In 1917, he served his mandatory military service as an infantryman and was released to the reserves. On 2 August 1914, he was recalled for World War I. After serving over a year's trench duty, he transferred to aviation. He received his Military Pilot's Brevet on 21 August 1916 when he graduated primary training. After advanced training, he was shipped off to l'Armee Orient. He scored no victories with Escadrille MF.85, but once transferred to Escadrille 531 to fly a Nieuport 11 "Bebe", he shot down five enemy airplanes between 30 April and 13 June 1918 to become an ace.

Basile Félicien Sauné was killed in action in a dogfight with several enemy airplanes a week after his last victory, on 20 June 1918.

For his valor, he had been granted Serbian and Greek awards, in addition to his native France's Croix de Guerre.

== Early life and military service ==
Before World War I, Sauné worked as a civilian, but his military career became notable during the war when he joined the French Air Service as a pilot. He eventually rose to the rank of Sous-Lieutenant, serving as a fighter pilot during a critical phase of the conflict.
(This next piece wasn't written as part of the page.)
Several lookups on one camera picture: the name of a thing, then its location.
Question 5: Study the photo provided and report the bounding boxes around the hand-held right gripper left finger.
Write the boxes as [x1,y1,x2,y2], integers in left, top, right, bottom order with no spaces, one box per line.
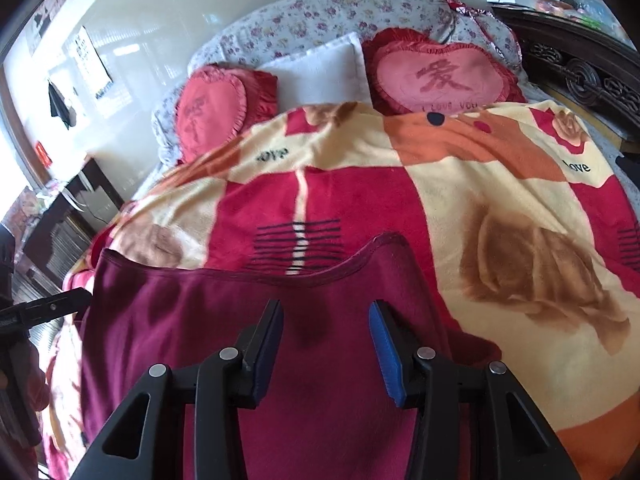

After receiving his pilot's brevet on 31 August 1916, he underwent further flight and weapons training before deployment.

Sauné was assigned to Escadrille MF.85 on the Army of the Orient and later to Escadrille N.531, where he flew a Nieuport fighter. He achieved five confirmed aerial victories between 30 April and 13 June 1918, earning his status as a flying ace.

Promoted to Sous‑Lieutenant, he continued flying combat missions until he was killed in action on 20 June 1918.